Slappy puffed up with pride. “I am a dangersome son of a bitch, ain’t I?”
“Savage as a meat axe,” Fargo said in a sarcastic voice.
Both men fell silent as the line loomed closer, then slowed their ponies to a walk as they studied this curious sight. Touch the Clouds halted the group and they counseled among themselves for perhaps five minutes. Then, as one, each brave notched his bow or aimed his trade rifle at the two white skins.
“Well, Trailsman, we’re gone beavers,” Slappy muttered.
“Put some stiff in your spine,” Fargo muttered back. “They’ll satisfy their curiosity before they kill us.”
“Well, there’s some pumpkins! I got time to piss before I die.”
Fargo proved right. Touch the Clouds, flanked on either side by two braves, rode forward to parley.
“If this is a cunning white man’s trick,” Touch the Clouds greeted them in his heavily accented English, “I will flay your soles and make you walk on hot embers before I kill you. If you have straight words, I have ears.”
“Only this,” Fargo replied. “You have killed some of us. We have killed some of you. Both sides fought bravely, no man showing the white feather. Now I will help you to save your tribe.”
Touch the Clouds translated this foolish statement to the four braves with him. None altered their stoic faces, but contempt was clear in their eyes.
“Save our tribe?” Touch the Clouds scoffed. “Fargo, are you crazy-by-thunder? We can take you now like a bird’s nest on the ground. I have no ears for such foolish words.”
Fargo rolled his head over his right shoulder, indicating the fodder wagon. “The man from the Land of the Grandmother Queen, the one who killed your herd spy and violated Hunt Law, is in that wagon. I have tied him up. He is yours to take back to your tribe.”
Fargo counted on the fact that the Cheyennes had not seen the actual shooting. Touch the Cloud’s next words confirmed this.

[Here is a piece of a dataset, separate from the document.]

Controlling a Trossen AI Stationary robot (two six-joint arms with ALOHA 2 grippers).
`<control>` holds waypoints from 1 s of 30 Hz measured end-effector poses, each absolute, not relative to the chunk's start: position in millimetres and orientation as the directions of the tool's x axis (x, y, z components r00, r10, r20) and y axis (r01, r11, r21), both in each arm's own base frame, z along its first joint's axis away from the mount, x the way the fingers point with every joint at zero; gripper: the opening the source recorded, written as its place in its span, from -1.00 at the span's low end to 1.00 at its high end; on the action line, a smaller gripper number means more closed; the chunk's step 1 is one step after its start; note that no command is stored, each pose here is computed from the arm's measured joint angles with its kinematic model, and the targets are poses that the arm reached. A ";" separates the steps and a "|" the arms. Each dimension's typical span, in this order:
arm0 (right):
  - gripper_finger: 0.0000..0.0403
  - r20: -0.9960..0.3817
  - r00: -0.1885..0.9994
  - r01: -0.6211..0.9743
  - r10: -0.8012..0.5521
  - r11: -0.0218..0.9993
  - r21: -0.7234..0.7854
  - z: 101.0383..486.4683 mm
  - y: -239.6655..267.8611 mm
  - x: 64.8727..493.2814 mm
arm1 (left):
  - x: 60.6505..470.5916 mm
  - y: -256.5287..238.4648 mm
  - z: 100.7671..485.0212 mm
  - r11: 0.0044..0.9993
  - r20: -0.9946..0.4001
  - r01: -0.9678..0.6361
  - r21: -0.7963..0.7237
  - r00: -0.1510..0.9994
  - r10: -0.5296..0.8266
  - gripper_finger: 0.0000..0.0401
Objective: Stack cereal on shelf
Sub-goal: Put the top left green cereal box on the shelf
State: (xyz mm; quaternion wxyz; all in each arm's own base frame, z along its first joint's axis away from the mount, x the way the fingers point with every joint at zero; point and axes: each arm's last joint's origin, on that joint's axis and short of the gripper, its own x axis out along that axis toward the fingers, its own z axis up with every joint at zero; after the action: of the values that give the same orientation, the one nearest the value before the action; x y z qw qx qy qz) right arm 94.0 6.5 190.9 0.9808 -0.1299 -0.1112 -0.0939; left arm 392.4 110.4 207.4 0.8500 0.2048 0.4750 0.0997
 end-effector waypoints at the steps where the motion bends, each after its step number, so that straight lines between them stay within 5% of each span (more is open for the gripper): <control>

“Give? Would you make me a squaw? Fargo, you sing the brave-heart songs, and I will take no joy in killing you. But we are the fighting Cheyenne and we will take! We saw two men fleeing, two men in long black coats and foolish round hats. How can we know which one did the killing? We mean to capture both and kill all those who have sheltered them.”
“You won’t have any trouble capturing the other. Just ride back through the malpais following the trail made by bluecoats. You will find his dead body.”
“You speak bent words. We did not kill this man.”
“No, he was killed by the man in the wagon. It was over a woman.”
Touch the Clouds translated again for his companions, and this time contempt hardened all five faces.
“Over a woman?” Touch the Clouds repeated. “Truly, now I will believe you. White men kill with no respect for the importance of dying.”
“Yes, the red man is noble,” Fargo said, scorn sharpening his voice. This was no time to show submissive weakness. “I have seen a Cheyenne warrior grab a white baby by the ankles and dash its brains out against a tree. Is this the respect you speak of?”
A sudden anger squall rose in Touch the Clouds’ face. “I have spoken, hair-face. Your ‘offer’ is cowardly and foolish. Only we can save our tribe. You will die where you stand!”